• _TASK DIRECTIONS_
Please return the lines below verbatim, beginning at the one that has "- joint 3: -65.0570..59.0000" and stopping after the one that has "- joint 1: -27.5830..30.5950", and add no other lines.

• _INPUT DATA_
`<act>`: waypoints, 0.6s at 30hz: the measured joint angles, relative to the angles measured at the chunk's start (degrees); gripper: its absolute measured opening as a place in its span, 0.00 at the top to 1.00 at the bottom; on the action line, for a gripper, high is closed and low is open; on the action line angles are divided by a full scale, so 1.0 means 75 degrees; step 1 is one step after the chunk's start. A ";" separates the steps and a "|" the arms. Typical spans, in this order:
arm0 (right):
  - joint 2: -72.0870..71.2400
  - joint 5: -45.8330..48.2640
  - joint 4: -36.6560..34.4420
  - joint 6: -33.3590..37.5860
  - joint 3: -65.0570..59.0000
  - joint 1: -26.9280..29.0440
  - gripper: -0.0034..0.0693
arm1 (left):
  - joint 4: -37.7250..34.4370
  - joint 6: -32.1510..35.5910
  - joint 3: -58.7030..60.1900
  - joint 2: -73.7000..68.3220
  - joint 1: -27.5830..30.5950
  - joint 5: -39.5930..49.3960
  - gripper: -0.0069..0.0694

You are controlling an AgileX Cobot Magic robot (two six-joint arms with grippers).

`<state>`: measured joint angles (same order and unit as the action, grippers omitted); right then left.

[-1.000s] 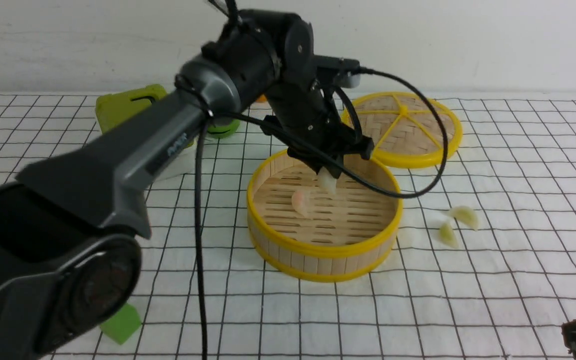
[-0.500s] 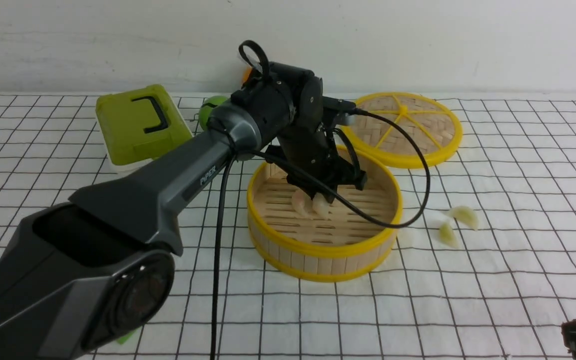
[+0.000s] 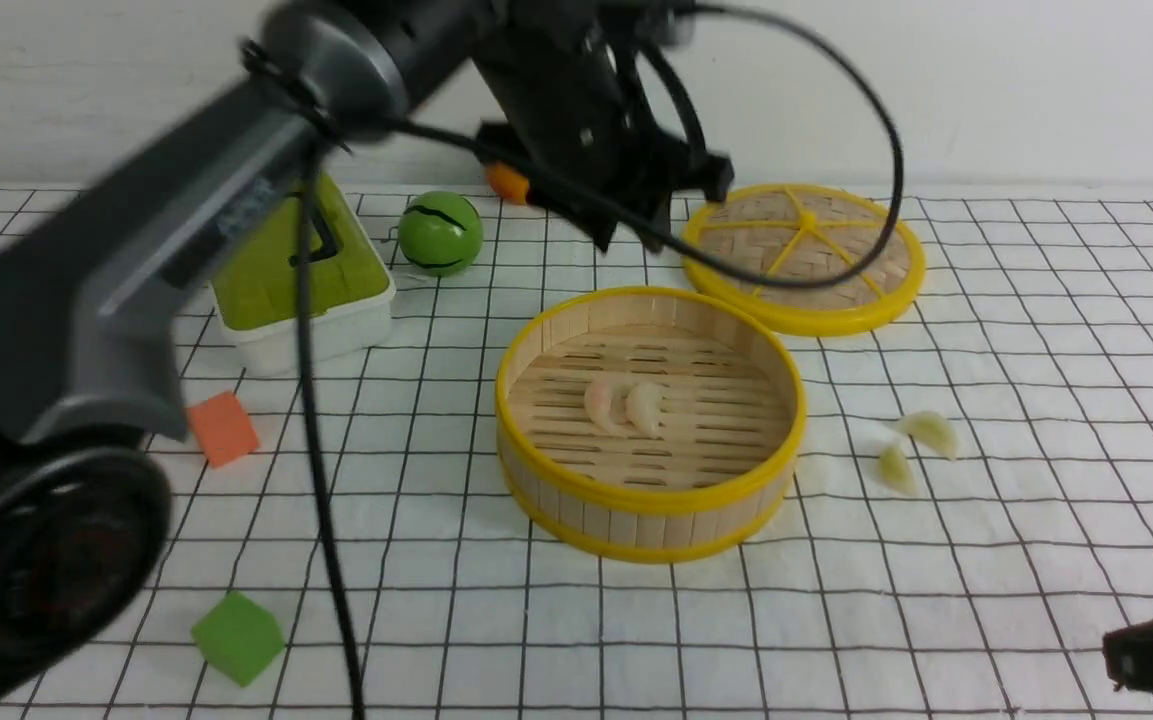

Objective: Put the dumplings into the steamer on the table with the white tablecloth.
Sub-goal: 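Place the dumpling into the bamboo steamer basket with the left gripper, then reach for and grasp a dumpling lying on the table beside the steamer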

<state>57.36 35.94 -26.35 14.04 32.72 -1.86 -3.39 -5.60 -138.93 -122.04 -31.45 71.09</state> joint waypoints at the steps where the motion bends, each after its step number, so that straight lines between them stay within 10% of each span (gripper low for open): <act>1: 0.0284 0.0000 -0.0059 0.0017 0.0219 0.0000 0.75 | 0.0054 0.0000 0.0000 0.0368 0.0000 0.0000 0.63; 8: 0.2798 -0.0055 -0.0272 0.0523 0.2243 0.0000 0.58 | 0.0325 0.0004 0.1422 0.3058 0.0000 0.0000 0.90; 18: 0.5983 -0.0127 -0.0171 0.1173 0.4825 -0.0049 0.53 | 0.1507 -0.0628 0.7612 0.7100 0.0000 -0.0540 0.92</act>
<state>102.23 34.99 -27.64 22.84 68.91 -2.23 7.90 -10.31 -81.85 -68.79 -31.45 67.05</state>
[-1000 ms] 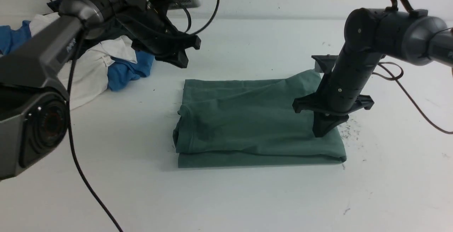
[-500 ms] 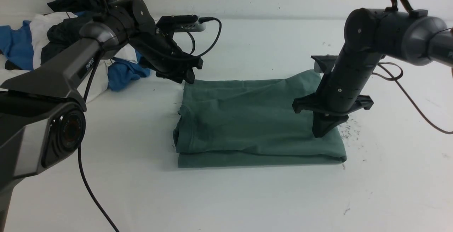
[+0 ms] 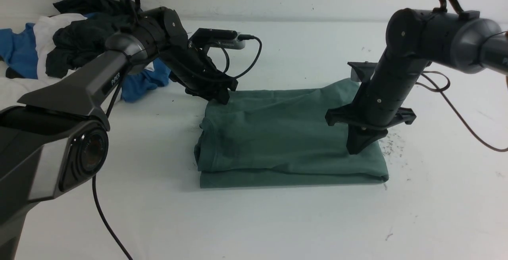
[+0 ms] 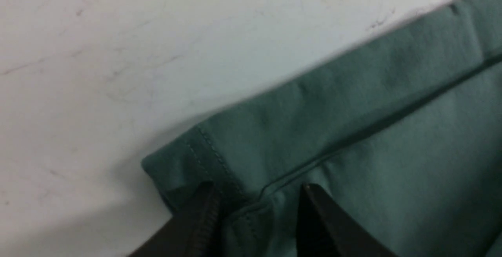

• _EXPECTED ANSWER_
  - joint 3: -65.0570..59.0000
  - joint 1: -26.9280..29.0440
  - gripper: -0.0034..0.0693
arm1 (left):
  - joint 4: -37.7250..34.4370
  - joint 6: -32.1510..35.5910
  - joint 3: -58.7030..60.1900
  - joint 2: -73.7000..68.3220
  - joint 1: -27.5830..30.5950

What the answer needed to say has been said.